#### [Work to complete]
What you return must match the data exactly, line for line.

**** Data segment

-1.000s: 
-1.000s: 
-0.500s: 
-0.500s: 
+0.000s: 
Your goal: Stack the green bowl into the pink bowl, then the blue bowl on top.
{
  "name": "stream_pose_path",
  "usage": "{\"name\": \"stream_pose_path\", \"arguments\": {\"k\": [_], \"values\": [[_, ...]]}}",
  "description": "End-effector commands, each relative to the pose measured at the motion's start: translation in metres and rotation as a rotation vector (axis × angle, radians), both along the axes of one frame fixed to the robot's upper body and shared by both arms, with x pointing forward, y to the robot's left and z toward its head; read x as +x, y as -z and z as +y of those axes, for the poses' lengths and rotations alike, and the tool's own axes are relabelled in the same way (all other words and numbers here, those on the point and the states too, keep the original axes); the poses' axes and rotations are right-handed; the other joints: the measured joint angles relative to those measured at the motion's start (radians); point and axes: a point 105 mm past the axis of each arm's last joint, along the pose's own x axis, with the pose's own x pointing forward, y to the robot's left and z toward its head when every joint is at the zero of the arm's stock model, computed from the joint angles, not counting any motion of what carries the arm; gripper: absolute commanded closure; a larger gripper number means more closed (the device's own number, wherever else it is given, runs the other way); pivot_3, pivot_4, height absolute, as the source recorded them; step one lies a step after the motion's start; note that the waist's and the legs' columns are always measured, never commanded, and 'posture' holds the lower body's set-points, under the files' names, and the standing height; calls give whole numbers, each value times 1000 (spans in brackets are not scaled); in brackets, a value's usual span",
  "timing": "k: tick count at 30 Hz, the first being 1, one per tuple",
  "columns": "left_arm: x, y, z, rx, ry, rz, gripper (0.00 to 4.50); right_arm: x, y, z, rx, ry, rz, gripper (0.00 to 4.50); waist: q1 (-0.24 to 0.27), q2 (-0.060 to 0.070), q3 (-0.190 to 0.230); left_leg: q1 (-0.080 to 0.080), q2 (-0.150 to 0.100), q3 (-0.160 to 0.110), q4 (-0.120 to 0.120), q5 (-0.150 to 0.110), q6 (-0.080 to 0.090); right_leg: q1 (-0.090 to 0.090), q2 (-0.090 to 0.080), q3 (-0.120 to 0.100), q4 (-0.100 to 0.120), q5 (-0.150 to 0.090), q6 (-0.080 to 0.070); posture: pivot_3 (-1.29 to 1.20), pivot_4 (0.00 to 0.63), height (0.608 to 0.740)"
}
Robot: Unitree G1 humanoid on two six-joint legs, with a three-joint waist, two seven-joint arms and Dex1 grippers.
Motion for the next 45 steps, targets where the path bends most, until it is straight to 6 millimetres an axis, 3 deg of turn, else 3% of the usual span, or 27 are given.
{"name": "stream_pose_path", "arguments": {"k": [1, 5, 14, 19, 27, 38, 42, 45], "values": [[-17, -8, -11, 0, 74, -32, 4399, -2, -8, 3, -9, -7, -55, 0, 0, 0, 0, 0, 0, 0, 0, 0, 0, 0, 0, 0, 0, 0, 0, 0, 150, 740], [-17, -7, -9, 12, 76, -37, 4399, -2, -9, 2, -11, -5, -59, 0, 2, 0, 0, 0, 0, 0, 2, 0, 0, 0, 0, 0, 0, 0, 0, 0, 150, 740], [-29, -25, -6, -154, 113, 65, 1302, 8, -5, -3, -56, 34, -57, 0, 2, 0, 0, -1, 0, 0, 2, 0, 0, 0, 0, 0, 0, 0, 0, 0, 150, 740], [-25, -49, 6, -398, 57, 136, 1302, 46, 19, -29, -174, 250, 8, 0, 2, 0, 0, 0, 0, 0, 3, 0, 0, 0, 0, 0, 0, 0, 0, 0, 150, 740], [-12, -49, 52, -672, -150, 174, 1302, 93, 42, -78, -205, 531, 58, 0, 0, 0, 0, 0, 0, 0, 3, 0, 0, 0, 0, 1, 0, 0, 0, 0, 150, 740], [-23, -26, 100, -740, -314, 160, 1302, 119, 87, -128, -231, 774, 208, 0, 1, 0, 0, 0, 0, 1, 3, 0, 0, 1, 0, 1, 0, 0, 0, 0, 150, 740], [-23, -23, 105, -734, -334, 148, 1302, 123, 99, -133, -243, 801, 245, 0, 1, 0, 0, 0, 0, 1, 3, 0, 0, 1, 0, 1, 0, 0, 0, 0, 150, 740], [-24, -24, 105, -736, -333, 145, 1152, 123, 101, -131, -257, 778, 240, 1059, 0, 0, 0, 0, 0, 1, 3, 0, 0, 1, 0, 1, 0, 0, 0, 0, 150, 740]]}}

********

#### [Response below]
-1.000s: 
-1.000s: 
-0.500s: 
-0.500s: 
+0.000s: 
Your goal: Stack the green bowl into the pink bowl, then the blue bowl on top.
{
  "name": "stream_pose_path",
  "usage": "{\"name\": \"stream_pose_path\", \"arguments\": {\"k\": [_], \"values\": [[_, ...]]}}",
  "description": "End-effector commands, each relative to the pose measured at the motion's start: translation in metres and rotation as a rotation vector (axis × angle, radians), both along the axes of one frame fixed to the robot's upper body and shared by both arms, with x pointing forward, y to the robot's left and z toward its head; read x as +x, y as -z and z as +y of those axes, for the poses' lengths and rotations alike, and the tool's own axes are relabelled in the same way (all other words and numbers here, those on the point and the states too, keep the original axes); the poses' axes and rotations are right-handed; the other joints: the measured joint angles relative to those measured at the motion's start (radians); point and axes: a point 105 mm past the axis of each arm's last joint, along the pose's own x axis, with the pose's own x pointing forward, y to the robot's left and z toward its head when every joint is at the zero of the arm's stock model, computed from the joint angles, not counting any motion of what carries the arm; gripper: absolute commanded closure; a larger gripper number means more closed (the device's own number, wherever else it is given, runs the other way); pivot_3, pivot_4, height absolute, as the source recorded them; step one lies a step after the motion's start; note that the waist's and the legs' columns are always measured, never commanded, and 'posture' holds the lower body's set-points, under the files' names, and the standing height; calls give whole numbers, each value times 1000 (spans in brackets are not scaled); in brackets, a value's usual span",
  "timing": "k: tick count at 30 Hz, the first being 1, one per tuple",
  "columns": "left_arm: x, y, z, rx, ry, rz, gripper (0.00 to 4.50); right_arm: x, y, z, rx, ry, rz, gripper (0.00 to 4.50); waist: q1 (-0.24 to 0.27), q2 (-0.060 to 0.070), q3 (-0.190 to 0.230); left_leg: q1 (-0.080 to 0.080), q2 (-0.150 to 0.100), q3 (-0.160 to 0.110), q4 (-0.120 to 0.120), q5 (-0.150 to 0.110), q6 (-0.080 to 0.090); right_leg: q1 (-0.090 to 0.090), q2 (-0.090 to 0.080), q3 (-0.120 to 0.100), q4 (-0.100 to 0.120), q5 (-0.150 to 0.090), q6 (-0.080 to 0.070); posture: pivot_3 (-1.29 to 1.20), pivot_4 (0.00 to 0.63), height (0.608 to 0.740)"
}
Robot: Unitree G1 humanoid on two six-joint legs, with a three-joint waist, two seven-joint arms and Dex1 grippers.
Motion for the next 45 steps, targets where the path bends most, until it is straight to 6 millimetres an axis, 3 deg of turn, else 3% of the usual span, or 27 are given.
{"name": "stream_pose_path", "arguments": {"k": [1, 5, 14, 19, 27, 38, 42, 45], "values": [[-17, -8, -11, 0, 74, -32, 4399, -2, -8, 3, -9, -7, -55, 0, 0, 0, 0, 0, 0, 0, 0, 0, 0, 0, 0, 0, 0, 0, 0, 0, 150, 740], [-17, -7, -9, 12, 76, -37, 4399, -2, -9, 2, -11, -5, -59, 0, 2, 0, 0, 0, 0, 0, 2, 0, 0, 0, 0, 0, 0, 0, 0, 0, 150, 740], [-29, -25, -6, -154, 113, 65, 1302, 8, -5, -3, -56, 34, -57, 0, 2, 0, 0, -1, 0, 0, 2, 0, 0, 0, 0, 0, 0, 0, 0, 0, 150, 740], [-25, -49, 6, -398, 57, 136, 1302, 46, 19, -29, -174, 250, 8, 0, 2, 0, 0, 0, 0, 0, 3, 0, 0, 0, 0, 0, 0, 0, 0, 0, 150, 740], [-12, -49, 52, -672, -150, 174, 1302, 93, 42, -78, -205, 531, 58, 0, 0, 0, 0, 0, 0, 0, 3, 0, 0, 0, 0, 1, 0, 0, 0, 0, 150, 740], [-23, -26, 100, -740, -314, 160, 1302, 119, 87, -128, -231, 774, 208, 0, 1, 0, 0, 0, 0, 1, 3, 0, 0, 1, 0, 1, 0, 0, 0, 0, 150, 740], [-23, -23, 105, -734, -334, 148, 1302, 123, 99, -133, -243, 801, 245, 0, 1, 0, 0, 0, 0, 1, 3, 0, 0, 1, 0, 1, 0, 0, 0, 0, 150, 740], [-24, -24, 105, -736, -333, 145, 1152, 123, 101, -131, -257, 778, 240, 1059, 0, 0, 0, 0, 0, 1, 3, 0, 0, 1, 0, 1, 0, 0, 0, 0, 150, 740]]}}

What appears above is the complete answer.